Data items
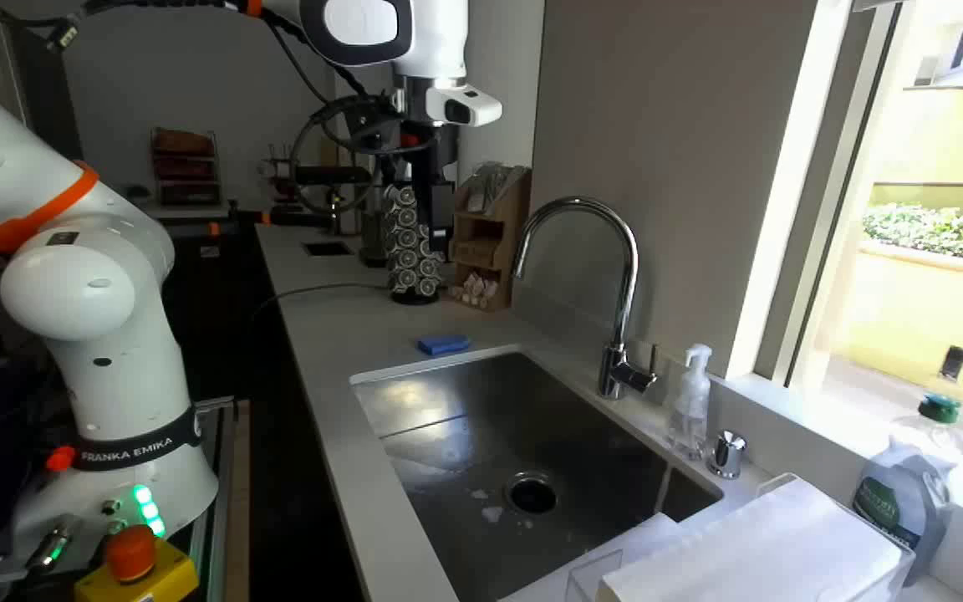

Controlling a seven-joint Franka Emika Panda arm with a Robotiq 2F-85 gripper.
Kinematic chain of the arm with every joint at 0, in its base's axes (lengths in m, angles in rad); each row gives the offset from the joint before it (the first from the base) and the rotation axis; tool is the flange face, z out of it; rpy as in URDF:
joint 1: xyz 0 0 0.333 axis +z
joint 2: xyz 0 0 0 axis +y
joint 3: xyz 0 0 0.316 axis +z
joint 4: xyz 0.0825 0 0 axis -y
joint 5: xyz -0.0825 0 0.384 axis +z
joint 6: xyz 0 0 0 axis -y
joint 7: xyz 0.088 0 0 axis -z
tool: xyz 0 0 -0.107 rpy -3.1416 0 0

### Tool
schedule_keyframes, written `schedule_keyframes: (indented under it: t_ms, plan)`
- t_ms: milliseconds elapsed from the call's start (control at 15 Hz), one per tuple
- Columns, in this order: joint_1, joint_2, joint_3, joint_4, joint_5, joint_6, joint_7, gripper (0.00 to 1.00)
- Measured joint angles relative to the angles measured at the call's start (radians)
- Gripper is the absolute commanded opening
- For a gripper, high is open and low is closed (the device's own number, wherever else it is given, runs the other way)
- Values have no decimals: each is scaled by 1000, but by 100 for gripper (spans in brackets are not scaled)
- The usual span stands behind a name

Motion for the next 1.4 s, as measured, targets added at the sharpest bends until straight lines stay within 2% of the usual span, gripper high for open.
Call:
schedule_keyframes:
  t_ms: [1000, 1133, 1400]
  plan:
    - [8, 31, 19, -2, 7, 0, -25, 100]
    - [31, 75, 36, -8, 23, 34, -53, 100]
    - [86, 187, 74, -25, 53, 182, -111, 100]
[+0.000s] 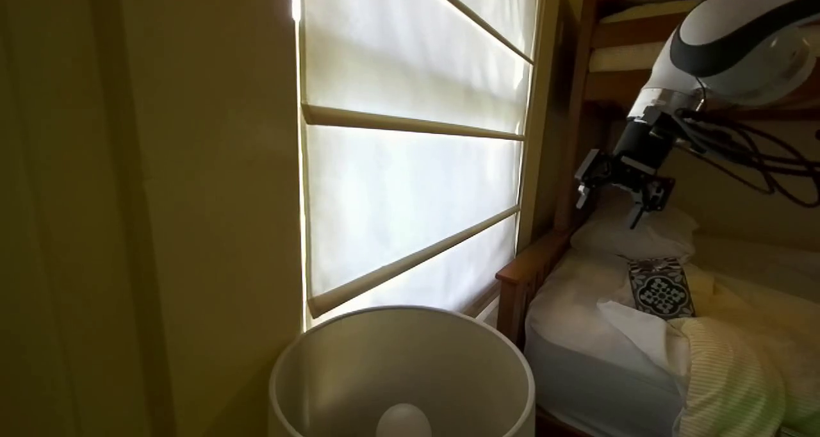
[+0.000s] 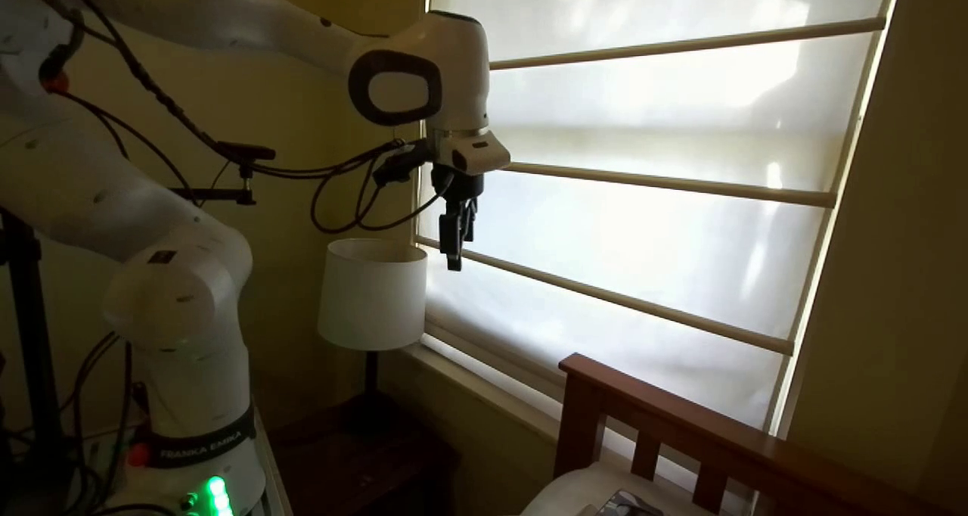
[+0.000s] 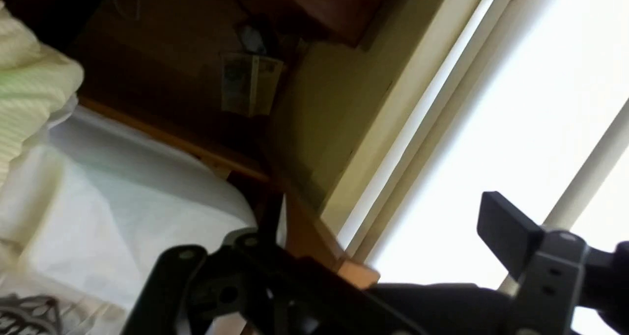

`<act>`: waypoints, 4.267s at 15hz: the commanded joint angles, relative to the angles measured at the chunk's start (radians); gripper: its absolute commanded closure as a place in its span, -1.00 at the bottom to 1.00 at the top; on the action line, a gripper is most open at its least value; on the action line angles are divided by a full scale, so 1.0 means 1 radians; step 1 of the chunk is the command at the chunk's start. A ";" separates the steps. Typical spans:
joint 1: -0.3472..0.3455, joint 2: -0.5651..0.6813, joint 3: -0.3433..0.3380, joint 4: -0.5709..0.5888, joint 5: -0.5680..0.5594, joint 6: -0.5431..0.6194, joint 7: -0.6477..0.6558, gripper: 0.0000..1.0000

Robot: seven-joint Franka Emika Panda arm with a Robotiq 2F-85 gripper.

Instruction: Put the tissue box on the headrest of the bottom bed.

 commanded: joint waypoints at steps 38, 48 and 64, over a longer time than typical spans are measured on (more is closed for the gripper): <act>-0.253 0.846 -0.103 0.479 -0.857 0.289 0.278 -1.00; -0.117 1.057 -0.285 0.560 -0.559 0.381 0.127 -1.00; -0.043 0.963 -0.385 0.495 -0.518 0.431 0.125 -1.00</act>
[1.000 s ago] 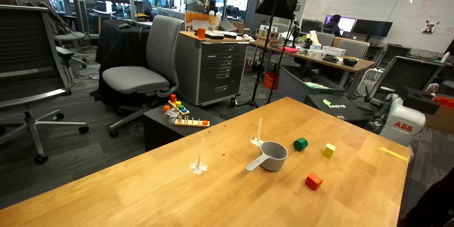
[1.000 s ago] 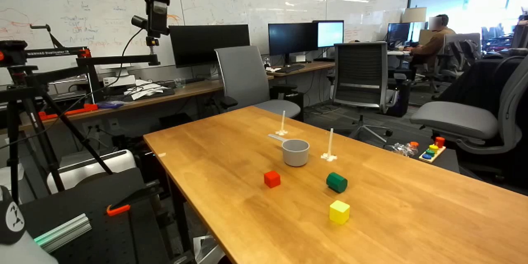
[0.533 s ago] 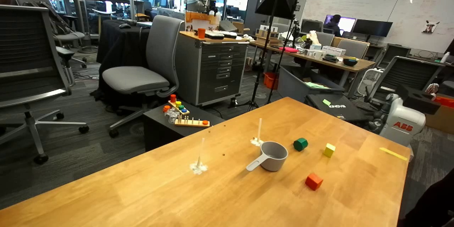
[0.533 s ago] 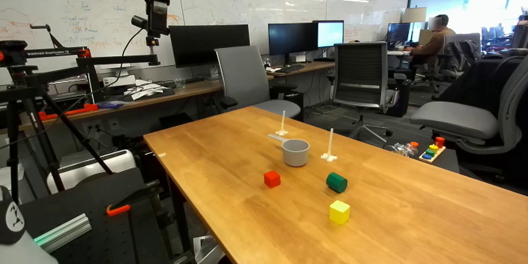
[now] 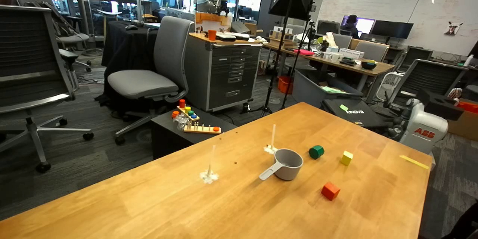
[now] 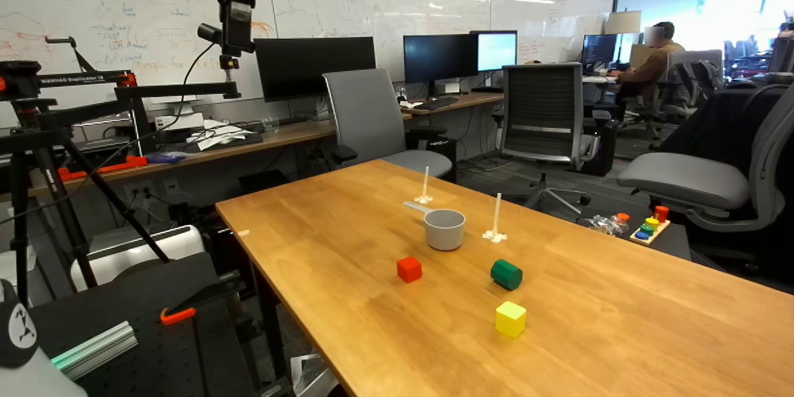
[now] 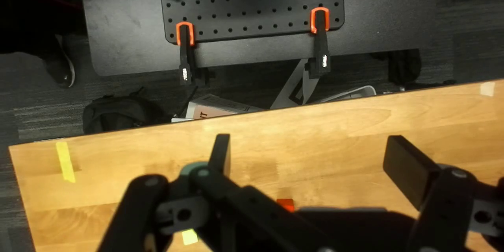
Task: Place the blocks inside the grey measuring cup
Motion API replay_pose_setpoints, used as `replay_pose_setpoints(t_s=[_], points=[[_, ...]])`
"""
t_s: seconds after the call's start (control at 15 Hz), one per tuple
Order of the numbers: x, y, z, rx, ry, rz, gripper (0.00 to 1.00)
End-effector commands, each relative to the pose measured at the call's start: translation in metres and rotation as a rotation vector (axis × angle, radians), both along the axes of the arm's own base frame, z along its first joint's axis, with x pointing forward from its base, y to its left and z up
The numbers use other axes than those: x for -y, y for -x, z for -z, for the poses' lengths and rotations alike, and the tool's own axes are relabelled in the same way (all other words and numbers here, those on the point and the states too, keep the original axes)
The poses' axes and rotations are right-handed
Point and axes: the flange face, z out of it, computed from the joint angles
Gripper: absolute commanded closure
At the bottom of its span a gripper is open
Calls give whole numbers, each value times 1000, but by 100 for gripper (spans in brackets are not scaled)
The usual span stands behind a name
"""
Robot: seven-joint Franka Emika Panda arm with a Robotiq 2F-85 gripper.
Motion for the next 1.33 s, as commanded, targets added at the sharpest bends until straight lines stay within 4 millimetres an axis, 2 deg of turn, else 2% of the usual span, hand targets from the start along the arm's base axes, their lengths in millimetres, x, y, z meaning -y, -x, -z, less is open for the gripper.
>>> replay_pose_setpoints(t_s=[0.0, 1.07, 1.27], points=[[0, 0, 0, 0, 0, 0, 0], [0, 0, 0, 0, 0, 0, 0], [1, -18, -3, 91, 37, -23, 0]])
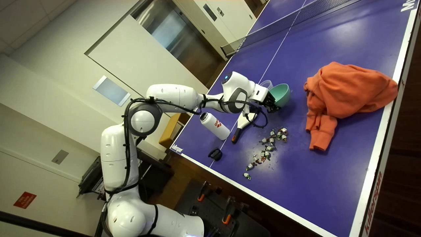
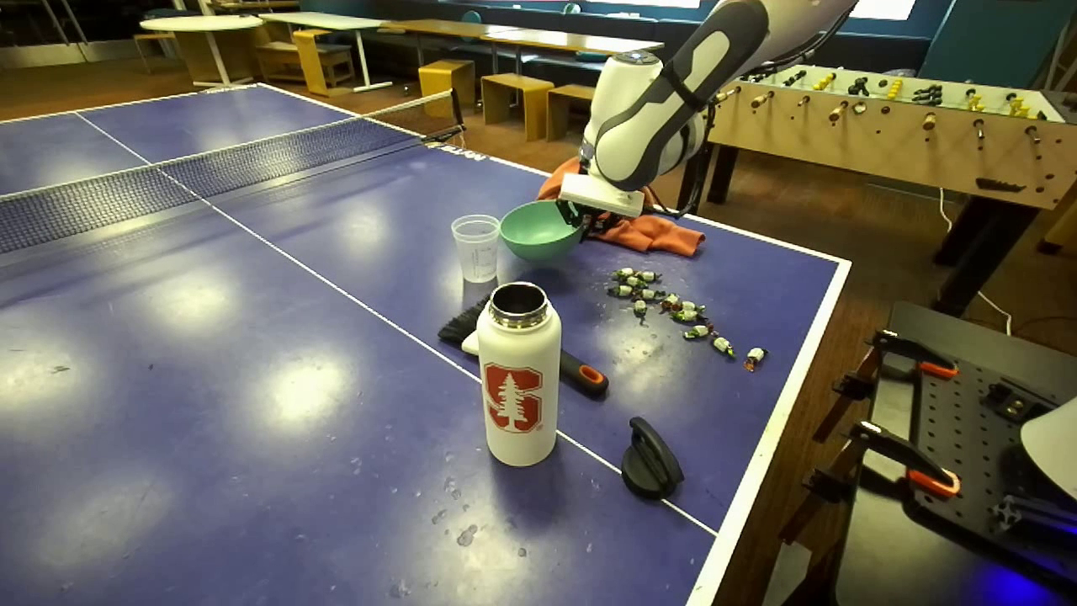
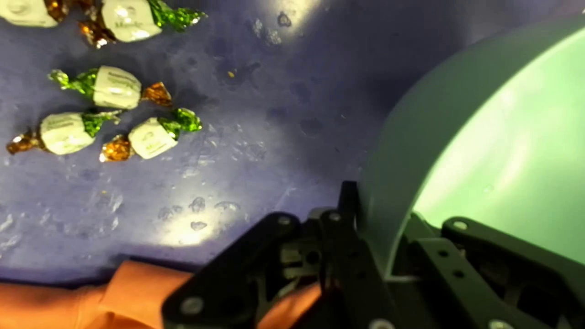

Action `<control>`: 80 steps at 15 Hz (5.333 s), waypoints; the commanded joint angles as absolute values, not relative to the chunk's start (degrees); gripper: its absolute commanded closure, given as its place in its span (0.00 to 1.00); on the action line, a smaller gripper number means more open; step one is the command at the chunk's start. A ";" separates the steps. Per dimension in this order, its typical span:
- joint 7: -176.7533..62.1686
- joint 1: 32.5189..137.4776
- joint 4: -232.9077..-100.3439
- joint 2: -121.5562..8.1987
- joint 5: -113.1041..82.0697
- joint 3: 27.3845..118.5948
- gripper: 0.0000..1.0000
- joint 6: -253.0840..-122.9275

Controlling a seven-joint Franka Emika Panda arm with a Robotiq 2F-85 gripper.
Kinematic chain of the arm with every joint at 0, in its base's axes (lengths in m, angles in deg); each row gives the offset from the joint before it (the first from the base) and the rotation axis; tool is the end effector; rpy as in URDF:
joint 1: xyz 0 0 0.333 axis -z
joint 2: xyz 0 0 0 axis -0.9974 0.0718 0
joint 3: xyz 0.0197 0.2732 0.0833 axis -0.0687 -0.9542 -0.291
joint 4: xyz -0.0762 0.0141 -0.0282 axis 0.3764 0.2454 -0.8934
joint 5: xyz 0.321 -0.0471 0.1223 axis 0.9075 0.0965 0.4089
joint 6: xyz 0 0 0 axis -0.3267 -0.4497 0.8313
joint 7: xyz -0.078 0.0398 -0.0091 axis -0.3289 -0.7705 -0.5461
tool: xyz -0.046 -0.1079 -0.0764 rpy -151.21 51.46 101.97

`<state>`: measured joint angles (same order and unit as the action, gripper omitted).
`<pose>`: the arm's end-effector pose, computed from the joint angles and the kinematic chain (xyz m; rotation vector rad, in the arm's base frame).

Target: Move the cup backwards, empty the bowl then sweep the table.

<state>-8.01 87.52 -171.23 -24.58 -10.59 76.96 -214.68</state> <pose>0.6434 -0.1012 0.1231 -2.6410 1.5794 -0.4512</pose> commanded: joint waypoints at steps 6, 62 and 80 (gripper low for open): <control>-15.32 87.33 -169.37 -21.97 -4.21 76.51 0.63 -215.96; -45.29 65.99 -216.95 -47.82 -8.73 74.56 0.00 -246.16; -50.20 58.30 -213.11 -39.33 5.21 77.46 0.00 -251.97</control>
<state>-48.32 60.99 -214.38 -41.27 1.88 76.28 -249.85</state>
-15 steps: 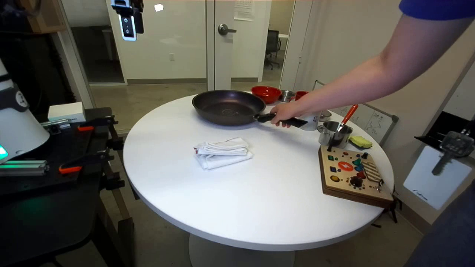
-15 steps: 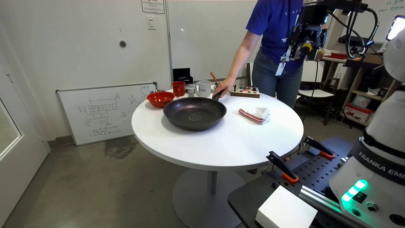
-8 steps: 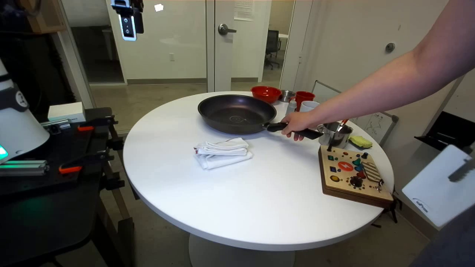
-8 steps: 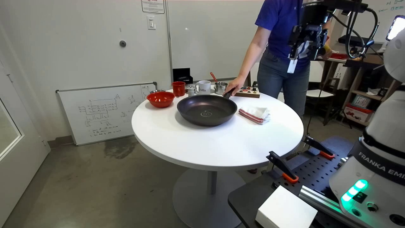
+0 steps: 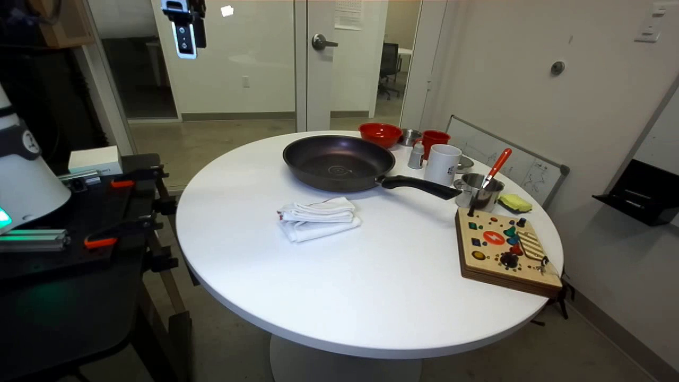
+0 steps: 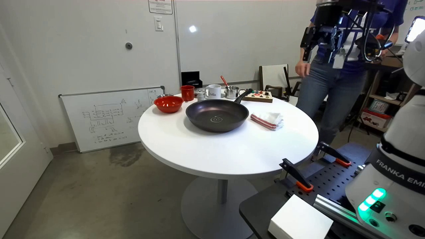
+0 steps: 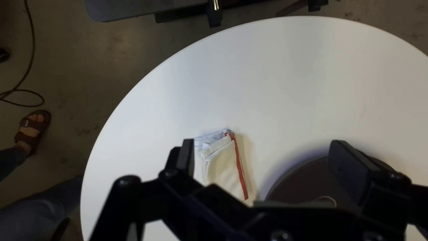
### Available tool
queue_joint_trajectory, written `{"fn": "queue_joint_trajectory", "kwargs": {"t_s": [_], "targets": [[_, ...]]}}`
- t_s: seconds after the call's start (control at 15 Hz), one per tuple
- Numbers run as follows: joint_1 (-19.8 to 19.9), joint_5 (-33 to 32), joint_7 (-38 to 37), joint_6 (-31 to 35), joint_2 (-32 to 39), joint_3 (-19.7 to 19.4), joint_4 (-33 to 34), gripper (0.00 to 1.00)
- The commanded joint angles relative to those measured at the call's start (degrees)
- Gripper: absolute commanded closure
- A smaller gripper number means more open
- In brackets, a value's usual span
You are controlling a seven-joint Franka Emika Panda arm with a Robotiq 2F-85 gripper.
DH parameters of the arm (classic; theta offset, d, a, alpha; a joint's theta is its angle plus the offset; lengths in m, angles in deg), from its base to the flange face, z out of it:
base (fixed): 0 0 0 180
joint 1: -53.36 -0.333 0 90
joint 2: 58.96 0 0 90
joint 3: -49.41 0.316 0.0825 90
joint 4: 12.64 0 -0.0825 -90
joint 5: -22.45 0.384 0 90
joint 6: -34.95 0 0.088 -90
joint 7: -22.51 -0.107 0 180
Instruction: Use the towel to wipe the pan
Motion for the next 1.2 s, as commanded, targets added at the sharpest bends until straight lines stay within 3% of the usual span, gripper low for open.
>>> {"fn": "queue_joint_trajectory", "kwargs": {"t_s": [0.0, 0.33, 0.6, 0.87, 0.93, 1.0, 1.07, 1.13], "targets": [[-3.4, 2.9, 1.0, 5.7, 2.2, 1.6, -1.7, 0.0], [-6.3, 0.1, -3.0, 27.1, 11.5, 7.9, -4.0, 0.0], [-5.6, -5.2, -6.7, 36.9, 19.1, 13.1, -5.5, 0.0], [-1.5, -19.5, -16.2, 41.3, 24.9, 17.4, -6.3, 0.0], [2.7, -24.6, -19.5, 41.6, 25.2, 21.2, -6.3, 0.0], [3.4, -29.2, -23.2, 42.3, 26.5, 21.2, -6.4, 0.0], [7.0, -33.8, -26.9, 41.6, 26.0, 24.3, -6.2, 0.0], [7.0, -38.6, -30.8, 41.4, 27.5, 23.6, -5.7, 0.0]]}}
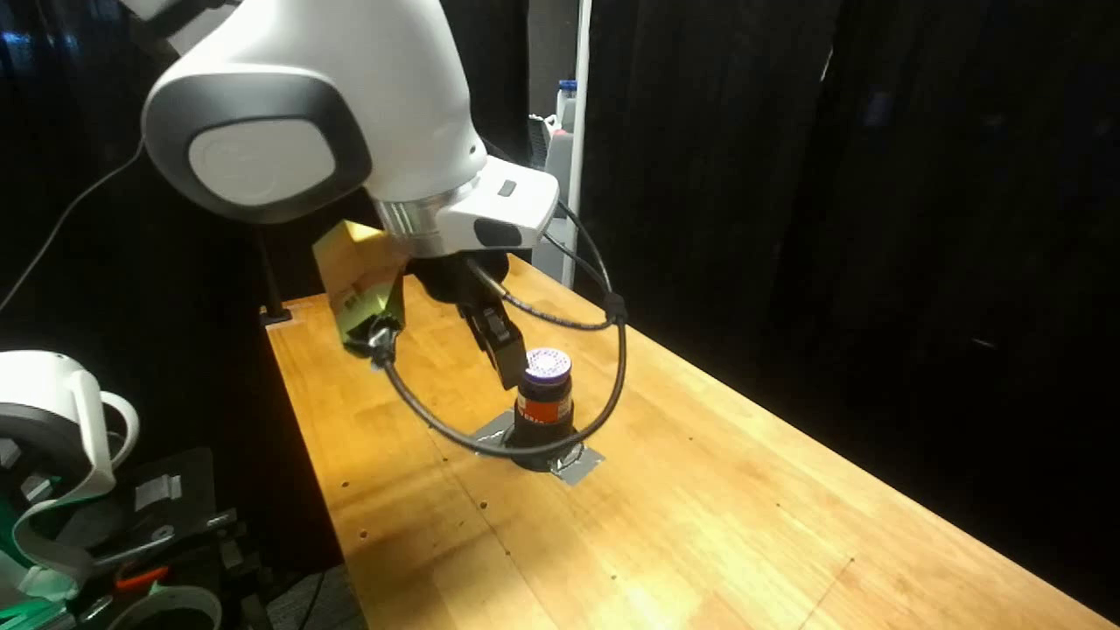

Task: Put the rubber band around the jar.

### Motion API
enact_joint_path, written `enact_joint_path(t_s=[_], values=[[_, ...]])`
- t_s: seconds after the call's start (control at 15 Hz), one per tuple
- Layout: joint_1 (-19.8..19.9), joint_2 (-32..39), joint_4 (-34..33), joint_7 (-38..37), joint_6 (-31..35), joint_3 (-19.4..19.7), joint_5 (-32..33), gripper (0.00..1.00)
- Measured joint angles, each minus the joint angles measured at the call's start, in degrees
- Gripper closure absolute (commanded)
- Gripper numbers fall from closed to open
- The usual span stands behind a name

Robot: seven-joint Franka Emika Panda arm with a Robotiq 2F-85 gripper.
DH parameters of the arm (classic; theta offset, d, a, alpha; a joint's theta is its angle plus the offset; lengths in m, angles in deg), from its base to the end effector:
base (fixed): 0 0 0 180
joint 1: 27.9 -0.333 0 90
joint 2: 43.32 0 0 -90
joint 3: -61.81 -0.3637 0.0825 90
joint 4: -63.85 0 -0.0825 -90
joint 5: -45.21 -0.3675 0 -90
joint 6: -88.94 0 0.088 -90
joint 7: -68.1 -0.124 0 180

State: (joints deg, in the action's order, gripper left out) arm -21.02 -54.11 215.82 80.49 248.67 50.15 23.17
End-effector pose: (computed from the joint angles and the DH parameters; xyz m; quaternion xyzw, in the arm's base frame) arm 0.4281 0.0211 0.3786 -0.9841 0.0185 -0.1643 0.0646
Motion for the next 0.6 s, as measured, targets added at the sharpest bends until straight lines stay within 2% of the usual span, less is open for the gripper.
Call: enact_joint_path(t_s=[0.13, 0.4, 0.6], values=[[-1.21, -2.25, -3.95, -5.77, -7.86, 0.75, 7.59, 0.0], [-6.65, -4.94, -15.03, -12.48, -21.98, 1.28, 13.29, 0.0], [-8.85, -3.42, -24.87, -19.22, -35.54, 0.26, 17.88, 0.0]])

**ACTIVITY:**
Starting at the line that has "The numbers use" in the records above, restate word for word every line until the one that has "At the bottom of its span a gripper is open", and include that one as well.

**EXERCISE RESPONSE:**
The numbers use other axes than those: x for -y, y for -x, z for -z, for the poses' lengths and rotations alike, and the tool's own axes are relabelled in the same way (all other words and numbers here, those on the point and the states too, keep the original axes)
The poses' axes and rotations are right-handed
Point and axes: the flange face, z out of it, computed from the joint angles
Gripper: absolute commanded closure
At the bottom of its span a gripper is open

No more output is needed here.